EU should sever scientific ties with Russia, says leading German MEP

25 Feb 2022 | News

Christian Ehler says the EU should suspend Horizon payments to Russia, as Germany freezes all research ties with Russia in unprecedented move

MEP Christian Ehler. Photo: EU Parliament.

A leading German member of the European Parliament urged the EU to sever all scientific relations with Russia, stepping up pressure from Berlin to use science as a diplomatic weapon against Moscow.

Christian Ehler, one of the Parliament’s leading science negotiators, said the European Commission should immediately stop payments to Russian participants in its Horizon 2020 and Horizon Europe research programmes, and terminate the participation of Russian entities.

“I call on the European Commission and Council of the EU to cut off all scientific and research relations with the Russian Federation,” Ehler said in a statement issued late Friday. That would include ending the EU’s formal science and technology agreement with Russia.  Ehler is a lead rapporteur on Horizon.

Ehler’s comments underscore Berlin’s activist role in the thorny question of whether and how science should be used as a tool for sanctions. Of all the EU member states, only Germany had taken a fast and clear position by the end of the day 25 February: Suspend cooperation. Elsewhere, the official silence was deafening.

According to a statement by the German government sent to Science|Business around lunchtime Friday, Germany will stop its long-standing cooperation with Russia in science, research, and vocational education and training. “All ongoing and planned measures with Russia will be frozen and critically reviewed,” the statement said.   

Later in the afternoon, an alliance of 10 German research organisations led by the German Research Foundation (DFG) issued a joint statement that echoed the government’s approach. According to the statement, German research funds will no longer benefit Russia and no joint scientific and research policy events can take place. “The alliance sees the Russian invasion as an attack on the fundamental values ​​of freedom, democracy and self-determination on which academic freedom and opportunities for academic cooperation are based,” the statement said.

On Thursday, the German Rectors Conference had already confirmed that the government instructed universities to freeze academic relations with Russia.

German research organisations also announced they will continue cooperation with Ukrainian counterparts and will come up with aid programmes dedicated at students and scientists who have to leave their country because of the Russian aggression. Universities in eastern Europe have also announced plans to help academics affected by war, after Ukrainian universities suspended work on their campuses.

Too late for science diplomacy?

Other governments and science organisations in Europe are still debating how far they should go in punishing Russia.
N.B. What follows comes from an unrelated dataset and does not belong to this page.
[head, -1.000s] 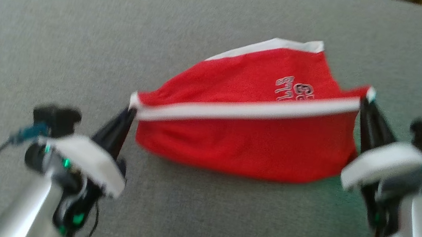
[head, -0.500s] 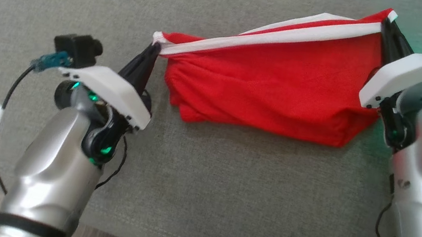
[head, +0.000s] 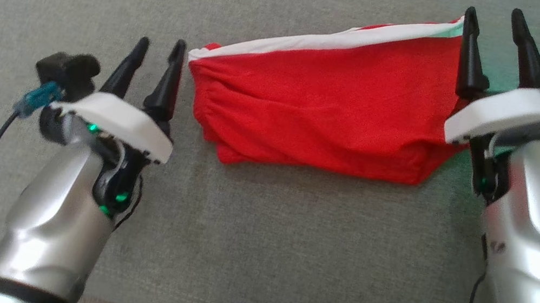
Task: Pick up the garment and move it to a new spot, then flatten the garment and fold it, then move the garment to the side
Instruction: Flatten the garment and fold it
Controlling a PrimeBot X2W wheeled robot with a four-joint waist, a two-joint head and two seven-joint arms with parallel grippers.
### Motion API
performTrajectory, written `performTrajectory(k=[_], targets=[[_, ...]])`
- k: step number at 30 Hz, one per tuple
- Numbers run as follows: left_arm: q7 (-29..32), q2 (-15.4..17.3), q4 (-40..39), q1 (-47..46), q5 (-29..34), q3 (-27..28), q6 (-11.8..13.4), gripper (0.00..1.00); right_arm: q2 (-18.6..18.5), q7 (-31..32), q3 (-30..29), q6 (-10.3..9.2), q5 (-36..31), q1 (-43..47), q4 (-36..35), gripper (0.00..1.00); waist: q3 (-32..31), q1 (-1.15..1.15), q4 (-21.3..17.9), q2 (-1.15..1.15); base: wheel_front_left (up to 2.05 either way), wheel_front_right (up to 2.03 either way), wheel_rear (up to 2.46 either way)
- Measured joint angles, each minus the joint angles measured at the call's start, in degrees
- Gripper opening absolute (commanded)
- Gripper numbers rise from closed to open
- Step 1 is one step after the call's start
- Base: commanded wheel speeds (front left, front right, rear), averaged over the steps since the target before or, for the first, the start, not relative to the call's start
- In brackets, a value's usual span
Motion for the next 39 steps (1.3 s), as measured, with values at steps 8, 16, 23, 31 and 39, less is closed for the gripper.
performTrajectory(k=[8, 16, 23, 31, 39], targets=[[-0.48, 1.75, -14.39, 8.77, 8.87, 4.69, 5.33, 1.0, 1.19, -1.57, -2.09, -0.01, -3.75, 11.44, -13.29, 1.0, -3.38, 0.0, -2.37, 0.0, 0.0, 0.0, 0.0], [-0.48, 3.05, -21.68, 17.03, 13.61, 5.97, 6.24, 1.0, 1.86, 4.09, -5.57, 0.0, -6.19, 25.54, -30.53, 1.0, -5.92, 0.0, -4.72, 0.0, 0.0, 0.0, 0.0], [-0.48, 3.57, -23.68, 20.92, 14.4, 5.66, 6.48, 1.0, 2.52, 7.57, -6.41, -0.01, -4.91, 35.19, -39.29, 1.0, -7.19, 0.0, -5.76, 0.0, 0.0, 0.0, 0.0], [-0.48, 4.31, -23.82, 21.94, 14.8, 5.13, 6.47, 1.0, 2.78, 9.94, -6.71, -0.01, -3.96, 39.29, -43.34, 1.0, -7.75, 0.0, -6.3, 0.0, 0.0, 0.0, 0.0], [-0.47, 4.38, -23.76, 21.93, 14.64, 4.54, 6.47, 1.0, 2.8, 10.56, -6.83, 0.0, -3.39, 39.35, -43.76, 1.0, -8.1, 0.0, -6.26, 0.0, 0.0, 0.0, 0.0]])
Science politicians are more accustomed to bearing an olive branch – the little gesture of cooperation that, even in the darkest days of the Cold War, kept some lines of communication open with Moscow. Science, ballet, piano competitions or the Olympics: all in the same policy box, by the normal conventions of diplomacy.

Now for the first time since the Bosnian war, European science leaders find themselves in a more awkward position: Is a Horizon project with Russia a good thing, or a bad? Should they cut off science ties with Russia, or continue them as a way to keep lines of communication open?

“It’s one thing to think about science diplomacy to discuss difficult relations with countries with different political views,” said Lidia Borrell-Damian, secretary general of Science Europe. “It’s another thing to discuss cooperation in times of war.” In the end, she said, it will probably be up to each state to decide how its own scientific community should respond.

In the Netherlands, universities are “appalled” by the Russian invasion and are reflecting on what the war means for hundreds of cooperation projects and exchange programmes with Russian counterparts, said Robert-Jan Smits, president of the Eindhoven University of Technology. “In any case, due to the war, these [projects] will be put on ice and no new ones will be started,” said Smits.

Poland has not made any decision on research sanction yet, as the government is focused on putting together other types of economic deterrents. Slovenia is in a similar situation, while Lithuania is considering cutting research ties with Belarus for helping the Russian army to enter Ukraine through its border crossings.

Smits hopes the Russian science community will “express its disgust” of Russia’s invasion of Ukraine.  “This would be an important sign that they assume their role as members of the global science community and make it crystal clear that they uphold the values of this community,” Smits said.

Ehler’s statement appeared to be testing how far the Commission and other EU governments will go in handling science relations with Russia. He said the EU should terminate its formal cooperation agreement in science and technology with Russia, which was renewed in 2019.  The Commission should also update the 2022 work programme in Horizon Europe to exclude the participation of legal entities established in the EU or in associated countries that are “directly or indirectly controlled” by Russian organisations and add a similar clause in the 2023-24 work programmes. Russian recipients of ERC grants would be excluded from this ban.

Ehler also called on the Commission and Council to terminate Russia’s participation in all international scientific and research projects where the EU is involved, including ITER and CERN, and urged national EU governments to “also cut all scientific and research relations with the Russian Federation.”